Il certificato di morte nella gestione del conto corrente del defunto

Quando muore un parente, se il defunto è intestatario di un conto corrente, i familiari devono seguire una procedura con le banche per gestirlo ed evitare problemi o addirittura sanzioni e denunce per mancata comunicazione del decesso. Nonostante il momento delicato e il coinvolgimento personale per la scomparsa, è bene preoccuparsi quanto prima di sbrigare le fredde procedure burocratiche che regolamentano i decessi e i rapporti con gli eredi, come il passaggio o la chiusura delle utenze e, appunto, del conto corrente bancario.
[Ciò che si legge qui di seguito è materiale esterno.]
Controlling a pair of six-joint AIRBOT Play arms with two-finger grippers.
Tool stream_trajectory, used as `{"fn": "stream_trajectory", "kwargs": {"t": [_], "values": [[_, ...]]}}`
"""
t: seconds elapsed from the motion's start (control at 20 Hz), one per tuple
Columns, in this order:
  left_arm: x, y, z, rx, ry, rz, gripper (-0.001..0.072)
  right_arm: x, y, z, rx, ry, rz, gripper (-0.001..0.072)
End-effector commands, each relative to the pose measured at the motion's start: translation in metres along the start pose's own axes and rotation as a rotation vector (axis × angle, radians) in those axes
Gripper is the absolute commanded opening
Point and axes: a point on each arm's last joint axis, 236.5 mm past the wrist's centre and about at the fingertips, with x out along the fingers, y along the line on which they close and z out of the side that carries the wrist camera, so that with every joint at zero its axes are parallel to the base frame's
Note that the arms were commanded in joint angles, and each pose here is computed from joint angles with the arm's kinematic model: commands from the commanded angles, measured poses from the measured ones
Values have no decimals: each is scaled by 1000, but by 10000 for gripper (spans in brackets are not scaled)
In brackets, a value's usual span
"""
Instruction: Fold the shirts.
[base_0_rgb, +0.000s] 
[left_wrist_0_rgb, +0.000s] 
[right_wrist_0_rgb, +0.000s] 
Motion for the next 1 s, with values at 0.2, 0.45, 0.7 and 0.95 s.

Blocco e sblocco del conto corrente col certificato di morte

Innanzi tutto, è necessario informare la banca della morte del correntista, meglio inviando una raccomandata con avviso di ricevuta cui è allegato il certificato di morte. Di solito, quando la banca riceve la raccomandata e il certificato di morte, blocca il conto per evitare che persone che non siano gli eredi vi possano eseguire operazioni, come trasferimenti di fondi, bonifici, giroconti, ecc…

Per far sì che poi la banca poi sblocchi il conto, a cui così potranno accedere i legittimi aventi diritto, bisogna inviarle la dichiarazione di successione, che deve comprendere il dettaglio dei titoli, dei depositi, dei fondi e in generale di tutto ciò che il defunto aveva in vita presso la banca.

Passaggi

Tre sono le cose principali da fare:

  • Recarsi in banca e chiedere i conteggi.
  • Stilare una dichiarazione di successione.
  • Inviare la dichiarazione di successione alla banca.

Compiuti questi passaggi, il conto potrà essere gestito dagli eredi legittimi.

Co-intestazione del conto corrente

Un conto cointestato può avere firma congiunta o disgiunta. Nel primo caso, il conto è bloccato fino all’identificazione dei legittimi eredi, poiché il loro coinvolgimento è necessario all’utilizzo del conto. Nel secondo caso, il cointestatario può continuare liberamente a usare il conto, anche se non sono stati ancora ufficialmente identificati gli eredi legittimi.